[PATCH 1 of 3 V2] util: add method to hash nested combination of python data structures

Fri Jul 17 19:04:06 CDT 2015

On 07/14/2015 04:15 PM, Yuya Nishihara wrote:
> On Tue, 14 Jul 2015 12:50:59 +0200, Pierre-Yves David wrote:
>> On 07/12/2015 03:37 PM, Yuya Nishihara wrote:
>>> On Sun, 12 Jul 2015 14:27:41 +0100, Pierre-Yves David wrote:
>>>> On 07/09/2015 03:23 PM, Yuya Nishihara wrote:
>>>>> On Wed, 8 Jul 2015 16:55:09 +0000, Laurent Charignon wrote:
>>>>>> On Jul 8, 2015, at 6:32 AM, Yuya Nishihara <yuya at tcha.org<mailto:yuya at tcha.org>> wrote:
>>>>>> On Tue, 7 Jul 2015 15:21:08 +0000, Laurent Charignon wrote:
>>>>>> On Jul 7, 2015, at 5:54 AM, Yuya Nishihara <yuya at tcha.org<mailto:yuya at tcha.org>> wrote:
>>>>>> On Mon, 6 Jul 2015 11:42:40 -0700, Laurent Charignon wrote:
>>>>>> - We can, but if the config ends up being the same we don't want to restart
>>>>>> the command server preemptively.
>>>>>>
>>>>>> Hmm, because config files are edited by user, I think we can assume that the
>>>>>> mtime change denotes the content change in most cases.
>>>>>>
>>>>>> How about automated deployment through configuration tools?
>>>>>
>>>>> Does the deployment tool run with chg?
>>>>
>>>> Goal will be to have everything running with chg.
>>>>
>>>> I think we should stick to the config hashing for now (or any "always"
>>>> right alternative). Using mtime have issues (cf foozy series about
>>>> dirstate and mtime). I would rather go with the full and solution
>>>> solution first and then see if performance are an issue looking for a
>>>> better solution.
>>>>
>>>> One of the goal here is to use chg with generic test, script and
>>>> automatic deployment tool. They will modify config and run hg close to
>>>> each other.
>>>
>>> Oh, I see. If we want to run the tests using chg, mtime isn't enough,
>>> especially on ext3 that provides low time resolution.
>>>
>>>> What is the slow down involved by the config hashing here? My
>>>> expectation is that it will nefligible. In all cases, I would be
>>>> surprise if chg+config-hashing is slower that no-chg.
>>>
>>> My point is that the proposed hashing function has little benefit. It's slower
>>> than __eq__() and we have objects to be compared.
>>>
>>> Also, I'm not sure if a hash() value is strong enough for collision because it
>>> is designed for a hash table where speed is more important than cryptographic
>>> hashes.
>>
>> I do not have a strong opinion on how we compare config, as long as we
>> do not use loosy heristic like mtime that are know to have issue.
>>
>> That said, if hashing is a simple, valid and done way to do __eq__ we
>> should maybe move forward with it. If this create performance issue, we
>> can be smarter later.
>
> Well, IMHO, x == y is simpler than computehash(x) == computehash(y). That is
> the reason why I don't think we need to make config hashable.

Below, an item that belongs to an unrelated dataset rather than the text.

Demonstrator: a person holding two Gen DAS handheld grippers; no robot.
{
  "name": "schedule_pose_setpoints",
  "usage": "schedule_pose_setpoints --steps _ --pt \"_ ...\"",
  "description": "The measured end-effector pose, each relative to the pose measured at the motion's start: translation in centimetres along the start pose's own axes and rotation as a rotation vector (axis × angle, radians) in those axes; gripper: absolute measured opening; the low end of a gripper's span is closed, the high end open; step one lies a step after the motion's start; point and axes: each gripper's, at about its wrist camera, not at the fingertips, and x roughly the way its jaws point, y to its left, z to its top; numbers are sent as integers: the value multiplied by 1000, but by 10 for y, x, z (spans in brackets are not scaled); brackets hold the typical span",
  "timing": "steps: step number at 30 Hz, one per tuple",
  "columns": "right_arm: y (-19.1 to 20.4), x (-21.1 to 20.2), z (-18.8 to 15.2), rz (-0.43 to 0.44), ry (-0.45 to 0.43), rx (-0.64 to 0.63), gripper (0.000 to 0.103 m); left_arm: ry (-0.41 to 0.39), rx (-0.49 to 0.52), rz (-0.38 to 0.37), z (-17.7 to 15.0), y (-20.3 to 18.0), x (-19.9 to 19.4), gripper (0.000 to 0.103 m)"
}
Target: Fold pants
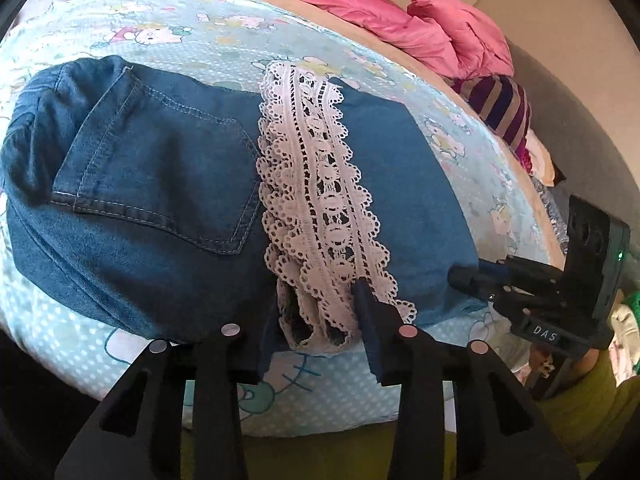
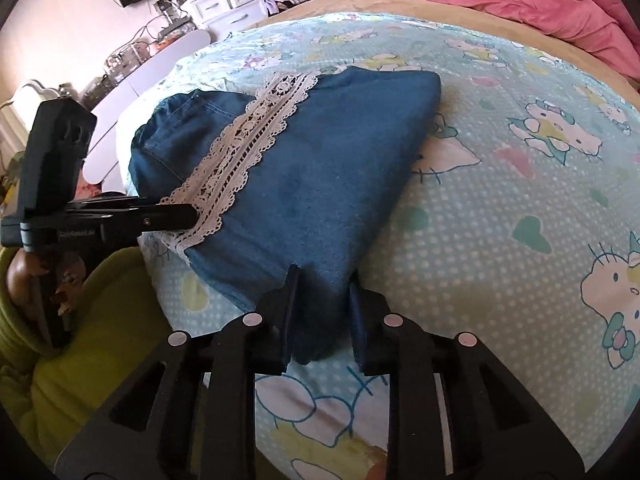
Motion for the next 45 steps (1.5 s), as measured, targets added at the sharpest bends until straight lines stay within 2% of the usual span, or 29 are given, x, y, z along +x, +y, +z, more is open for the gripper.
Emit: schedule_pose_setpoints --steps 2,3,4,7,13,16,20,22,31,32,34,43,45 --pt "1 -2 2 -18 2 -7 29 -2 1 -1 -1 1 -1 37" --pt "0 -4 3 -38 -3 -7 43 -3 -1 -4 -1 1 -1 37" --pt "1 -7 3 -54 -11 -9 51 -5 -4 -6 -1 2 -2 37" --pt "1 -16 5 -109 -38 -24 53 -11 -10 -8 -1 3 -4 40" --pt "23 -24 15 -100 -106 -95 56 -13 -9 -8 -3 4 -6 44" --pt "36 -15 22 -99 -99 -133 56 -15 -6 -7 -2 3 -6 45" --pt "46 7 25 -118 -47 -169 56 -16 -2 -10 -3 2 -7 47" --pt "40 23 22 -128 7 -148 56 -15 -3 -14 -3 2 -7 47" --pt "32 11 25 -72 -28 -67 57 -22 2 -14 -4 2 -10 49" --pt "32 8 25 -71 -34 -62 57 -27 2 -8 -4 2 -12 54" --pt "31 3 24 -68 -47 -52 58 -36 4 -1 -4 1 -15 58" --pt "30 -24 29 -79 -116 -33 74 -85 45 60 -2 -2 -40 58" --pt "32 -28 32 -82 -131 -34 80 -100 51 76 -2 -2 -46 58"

but x == y implies that we parse the config to be able to compare it. 
That will be slower than hashing full file.
(But we do not really care about any of that for a first step)

>
>>>> This server lifecycle being controled by its many client seems strange
>>>> to me. In my opinion, the only responsibility the client should have
>>>> regarding the server is to get one rolling if it does not already
>>>> exists. All life cycles decisions (shutdown//reload if config changed,
>>>> shutdown after timeout) should be done by the server, probably controled
>>>> by config option.
>>>
>>> I won't argue if the server can restart itself. I just don't like the
>>> following:
>>>
>>>    1. server shutdown by itself if config changed
>>>    2. but client have to start new server
>>
>> I'm not sure what is your issue with it. I see this as expressable as:
>>
>>    Client start server if none is available.
>
> The patches for chg do "client starts new server if it said dirty and
> would be shut down by itself."
>
> https://bitbucket.org/lc2817/chg/commits/483b35203d92d450f7e969b0491e0e991bef6094
>
>   1. client start server if none is available
>   2. talk to server
>   3. server says it is dirty (and shut down by itself)
>   4. client start new server assuming that dirty server would go away
>
> So the client have to know if the server is dirty or not anyway. We can
> eliminate (2) and (3) if the client can check if config files are dirty.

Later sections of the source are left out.